The terriers came, followed by the greyhound, afghan mix, and whatcha’call’ems. An un ending line of well cared for homeless pets. All well mannered and forgotten in shelters, card board boxes or just found wandering on the side of the road. Most were cast offs too old or just too much trouble to care for anymore. Some the products of vindictive divorces; You want the dog, can’t have him. Then dump em in the shelter just for spite.

Misty didn’t mind, she had time,  it was a no kill shelter, and she had picked her humans. Occasionally she nudged the back of my husbands’ knee and bowed her head for an ear scratch. We were allowed to see about 60 dogs. Then she cut us off and said “surely you can find a dog in all of these” Misty waited, and once when it looked like we had found a dog. She crossed paths with the one he picked and the bitch bit Misty. Russ shook his head no at that pick. Misty secretly smiled and took her place at his feet, just far enough to not be in the way.

Misty knew we were in the market for a dog and wouldn’t take no for an answer. Her early life was spent as a companion to an elderly woman who had died and like so many of her fellow thrown away dogs she found herself in tatters, begging for scraps. She would not mess this up. She would be chosen and have  a new home today. She could feel it. She knew it in her bones. Misty knew people words, sit, heel, lay down and those magic words “come here” when she heard them her heart leaped. She was Russ’s dog now.

In her later life she had developed a heart condition, and traveling four days across country was stressful for her. I was afraid she would die on the journey. Russ moved a month before we did leaving  Misty and I to close up the house in Texas.

And she could talk, If I’m lyeing, I dieing, she would chutter to herself like an old black woman in the supermarket back home. “Beans, peas, now why did I need peas” Misty chuttered, “na naghurd, graween” Dog language my Indian grandfather would have  said “and the smarter of you will learn the others language.”  So there you have it. My dog knew my words, and I didn’t understand hers.

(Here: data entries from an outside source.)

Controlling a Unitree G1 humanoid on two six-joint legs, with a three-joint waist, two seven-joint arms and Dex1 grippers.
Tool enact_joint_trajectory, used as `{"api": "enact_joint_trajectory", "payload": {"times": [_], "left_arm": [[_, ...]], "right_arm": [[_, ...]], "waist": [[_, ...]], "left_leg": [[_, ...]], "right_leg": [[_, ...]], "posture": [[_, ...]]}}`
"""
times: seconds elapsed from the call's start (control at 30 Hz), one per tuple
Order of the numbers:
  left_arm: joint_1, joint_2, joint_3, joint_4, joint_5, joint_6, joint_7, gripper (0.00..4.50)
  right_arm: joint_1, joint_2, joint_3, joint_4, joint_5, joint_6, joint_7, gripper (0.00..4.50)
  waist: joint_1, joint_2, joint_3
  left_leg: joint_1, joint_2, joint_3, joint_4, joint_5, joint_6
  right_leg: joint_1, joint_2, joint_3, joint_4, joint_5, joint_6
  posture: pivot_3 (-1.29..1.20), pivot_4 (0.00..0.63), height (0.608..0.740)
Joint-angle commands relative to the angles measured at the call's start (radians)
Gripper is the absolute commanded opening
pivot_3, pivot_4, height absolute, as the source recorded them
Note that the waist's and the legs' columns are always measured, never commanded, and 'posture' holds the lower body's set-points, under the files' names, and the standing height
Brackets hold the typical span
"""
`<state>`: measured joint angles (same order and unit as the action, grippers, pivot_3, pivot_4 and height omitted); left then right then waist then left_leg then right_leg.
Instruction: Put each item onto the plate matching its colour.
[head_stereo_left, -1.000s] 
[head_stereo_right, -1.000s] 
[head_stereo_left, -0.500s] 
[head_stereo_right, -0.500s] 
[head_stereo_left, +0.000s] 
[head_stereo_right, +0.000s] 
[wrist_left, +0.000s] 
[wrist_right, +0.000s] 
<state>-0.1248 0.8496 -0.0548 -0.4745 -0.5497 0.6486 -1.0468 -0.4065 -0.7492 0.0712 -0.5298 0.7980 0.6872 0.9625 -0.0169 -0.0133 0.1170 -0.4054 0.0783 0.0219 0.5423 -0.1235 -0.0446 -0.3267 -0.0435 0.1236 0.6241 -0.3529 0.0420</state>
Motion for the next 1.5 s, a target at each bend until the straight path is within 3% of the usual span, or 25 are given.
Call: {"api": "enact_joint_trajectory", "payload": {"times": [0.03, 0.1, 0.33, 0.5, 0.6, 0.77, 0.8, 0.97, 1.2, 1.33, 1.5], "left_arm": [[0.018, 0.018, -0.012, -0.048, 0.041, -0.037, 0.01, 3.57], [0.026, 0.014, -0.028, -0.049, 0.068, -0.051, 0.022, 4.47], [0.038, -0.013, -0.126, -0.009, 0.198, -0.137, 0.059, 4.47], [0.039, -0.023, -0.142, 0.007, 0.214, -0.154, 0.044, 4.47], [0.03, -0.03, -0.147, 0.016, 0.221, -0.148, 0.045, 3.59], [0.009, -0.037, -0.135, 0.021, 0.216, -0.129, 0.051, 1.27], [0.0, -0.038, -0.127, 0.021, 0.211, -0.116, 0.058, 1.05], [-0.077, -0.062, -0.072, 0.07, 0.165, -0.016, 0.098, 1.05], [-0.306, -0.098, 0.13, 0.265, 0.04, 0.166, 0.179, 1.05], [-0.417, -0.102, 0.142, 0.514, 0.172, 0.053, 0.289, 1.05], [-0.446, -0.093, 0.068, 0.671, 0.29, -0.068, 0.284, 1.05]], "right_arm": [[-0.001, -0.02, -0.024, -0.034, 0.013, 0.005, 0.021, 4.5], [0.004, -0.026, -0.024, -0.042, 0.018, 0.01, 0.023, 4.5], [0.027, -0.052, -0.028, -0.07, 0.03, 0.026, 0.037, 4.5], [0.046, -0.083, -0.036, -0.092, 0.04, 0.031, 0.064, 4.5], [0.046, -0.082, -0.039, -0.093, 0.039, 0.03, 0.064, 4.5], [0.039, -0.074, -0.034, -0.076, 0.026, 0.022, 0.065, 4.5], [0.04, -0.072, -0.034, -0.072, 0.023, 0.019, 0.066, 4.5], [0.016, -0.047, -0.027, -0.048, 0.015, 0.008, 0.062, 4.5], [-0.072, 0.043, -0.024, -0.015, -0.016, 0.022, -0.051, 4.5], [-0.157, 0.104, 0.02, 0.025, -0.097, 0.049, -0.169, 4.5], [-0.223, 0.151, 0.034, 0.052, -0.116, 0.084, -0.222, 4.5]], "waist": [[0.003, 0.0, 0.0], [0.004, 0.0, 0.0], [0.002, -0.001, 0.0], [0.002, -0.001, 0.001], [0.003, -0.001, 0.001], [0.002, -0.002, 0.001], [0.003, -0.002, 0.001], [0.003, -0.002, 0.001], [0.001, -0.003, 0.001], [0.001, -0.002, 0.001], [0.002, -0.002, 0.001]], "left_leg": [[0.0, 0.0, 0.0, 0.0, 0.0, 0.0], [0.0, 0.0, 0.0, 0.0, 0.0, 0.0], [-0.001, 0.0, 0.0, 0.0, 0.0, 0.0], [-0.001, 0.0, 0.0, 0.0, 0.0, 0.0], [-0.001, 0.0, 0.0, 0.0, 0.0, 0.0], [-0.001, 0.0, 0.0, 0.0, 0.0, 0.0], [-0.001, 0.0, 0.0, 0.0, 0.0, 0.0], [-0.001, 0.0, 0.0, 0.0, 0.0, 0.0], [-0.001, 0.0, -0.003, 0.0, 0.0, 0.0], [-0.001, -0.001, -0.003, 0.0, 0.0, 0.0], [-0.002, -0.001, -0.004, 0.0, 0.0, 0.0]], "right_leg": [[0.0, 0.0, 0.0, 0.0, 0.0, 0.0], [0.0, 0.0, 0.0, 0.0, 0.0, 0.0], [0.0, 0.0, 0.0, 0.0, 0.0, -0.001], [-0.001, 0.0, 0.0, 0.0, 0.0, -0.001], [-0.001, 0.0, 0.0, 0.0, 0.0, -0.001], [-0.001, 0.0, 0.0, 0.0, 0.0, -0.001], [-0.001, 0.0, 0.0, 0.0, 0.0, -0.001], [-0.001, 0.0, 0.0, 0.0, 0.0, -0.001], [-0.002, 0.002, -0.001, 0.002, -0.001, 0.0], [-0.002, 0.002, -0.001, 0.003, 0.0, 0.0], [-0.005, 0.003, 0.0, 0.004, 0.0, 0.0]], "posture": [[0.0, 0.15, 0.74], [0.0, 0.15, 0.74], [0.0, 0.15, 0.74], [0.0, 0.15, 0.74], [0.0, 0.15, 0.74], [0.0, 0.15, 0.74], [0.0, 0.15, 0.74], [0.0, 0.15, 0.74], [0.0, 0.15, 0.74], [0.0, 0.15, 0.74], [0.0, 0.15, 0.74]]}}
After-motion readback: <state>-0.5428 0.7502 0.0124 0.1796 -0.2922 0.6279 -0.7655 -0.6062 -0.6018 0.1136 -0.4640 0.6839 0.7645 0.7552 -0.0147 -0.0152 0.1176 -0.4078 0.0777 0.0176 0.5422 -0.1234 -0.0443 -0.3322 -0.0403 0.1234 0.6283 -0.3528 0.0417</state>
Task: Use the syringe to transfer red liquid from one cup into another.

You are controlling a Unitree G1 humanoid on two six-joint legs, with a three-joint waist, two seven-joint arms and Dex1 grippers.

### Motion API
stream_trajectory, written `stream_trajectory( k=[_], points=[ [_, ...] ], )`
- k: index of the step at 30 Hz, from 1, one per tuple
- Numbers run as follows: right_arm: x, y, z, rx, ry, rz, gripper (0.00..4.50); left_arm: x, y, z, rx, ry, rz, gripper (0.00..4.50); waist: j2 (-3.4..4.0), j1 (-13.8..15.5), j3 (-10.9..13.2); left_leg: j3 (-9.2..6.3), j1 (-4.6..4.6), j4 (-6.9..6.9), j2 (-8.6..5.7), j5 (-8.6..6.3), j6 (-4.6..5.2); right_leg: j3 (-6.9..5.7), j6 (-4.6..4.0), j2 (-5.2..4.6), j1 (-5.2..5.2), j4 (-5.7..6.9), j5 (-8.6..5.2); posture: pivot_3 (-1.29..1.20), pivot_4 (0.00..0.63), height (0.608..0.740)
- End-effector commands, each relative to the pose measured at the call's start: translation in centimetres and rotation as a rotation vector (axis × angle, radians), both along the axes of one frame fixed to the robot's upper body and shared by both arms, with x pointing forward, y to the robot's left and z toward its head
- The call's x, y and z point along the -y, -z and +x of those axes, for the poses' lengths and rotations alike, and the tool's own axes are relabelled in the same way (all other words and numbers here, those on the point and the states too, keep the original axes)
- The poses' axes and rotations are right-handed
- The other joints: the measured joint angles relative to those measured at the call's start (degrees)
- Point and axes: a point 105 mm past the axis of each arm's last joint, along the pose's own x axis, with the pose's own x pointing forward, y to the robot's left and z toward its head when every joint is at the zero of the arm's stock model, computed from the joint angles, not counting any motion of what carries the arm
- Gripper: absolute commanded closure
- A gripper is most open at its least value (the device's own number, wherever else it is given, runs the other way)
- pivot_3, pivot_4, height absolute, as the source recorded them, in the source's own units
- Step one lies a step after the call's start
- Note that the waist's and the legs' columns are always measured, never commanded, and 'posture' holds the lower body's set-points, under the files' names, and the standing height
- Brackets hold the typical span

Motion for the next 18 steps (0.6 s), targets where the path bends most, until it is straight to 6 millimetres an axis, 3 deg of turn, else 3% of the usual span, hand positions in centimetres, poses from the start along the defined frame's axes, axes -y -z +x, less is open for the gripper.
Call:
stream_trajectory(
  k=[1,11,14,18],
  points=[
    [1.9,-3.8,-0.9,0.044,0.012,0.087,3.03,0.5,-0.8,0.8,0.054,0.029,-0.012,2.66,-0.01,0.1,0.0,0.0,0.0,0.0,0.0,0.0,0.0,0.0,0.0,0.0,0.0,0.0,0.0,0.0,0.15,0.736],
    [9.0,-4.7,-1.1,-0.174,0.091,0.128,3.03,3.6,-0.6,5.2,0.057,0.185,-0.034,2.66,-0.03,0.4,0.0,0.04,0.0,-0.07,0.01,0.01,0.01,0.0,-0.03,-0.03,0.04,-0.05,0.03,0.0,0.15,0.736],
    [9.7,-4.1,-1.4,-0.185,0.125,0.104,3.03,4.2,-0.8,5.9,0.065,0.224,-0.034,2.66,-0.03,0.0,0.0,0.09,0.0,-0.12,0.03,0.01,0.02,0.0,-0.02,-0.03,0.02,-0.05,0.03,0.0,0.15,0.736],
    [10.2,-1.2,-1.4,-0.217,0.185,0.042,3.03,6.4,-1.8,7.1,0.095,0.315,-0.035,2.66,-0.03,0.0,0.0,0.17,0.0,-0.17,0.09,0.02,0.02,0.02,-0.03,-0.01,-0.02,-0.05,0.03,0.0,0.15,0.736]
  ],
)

 My husband traveled seven days at a time. Home on weekends. Misty the calendar counting dog knew what day he was to return. She would sit by the door on Friday morning on the off chance he could get an early flight home. When two weeks turned in to three and I started packing the house up for the movers she panicked. Refusing to eat, sleep and cried mourning the loss of her master. She knew, like the old woman she was homeless now. Her  master was  dead and frolicking along the rainbow bridge chasing butterflies eternally reunited with littermates and progeny. Never to be lonely again.

I realized she was morning Russ when I would find her in his closet laying among his shoes under his clothes hanging in the closet. Through the miracles of cell phones, I called Russ and ask him to “talk to the dog” placing the phone near her aging soft ears he spoke to her. I could she her eyes light up and she wagged her tail for the first time in weeks. He was alive! Then like any child given a broken toy for their birthday. She dropped her shoulders and a look of rage took over. I could just make out the visual cues. “you bastard! You could have called to let me know you were alright!” after that she chuttered, na, nawgnaa in dog language at me day and night.

When we got to Massachusetts she was as pissed and frustrated as I have been. But, life is funny. We are in the rat-hole of a place we are in because we had a dog,  no one would rent to us, then she dies. But, “a dogs’ gott’a do what a dogs’ gott’a do” it was her time in doggy heaven. I was gone to Texas, when it happened,  and she crawled under my chair and died. Russ found a dog cemetery a few miles off and got her a decent casket so she could play with the other dog spirits. Perhaps in my next life I will be so lucky to have her as a parent.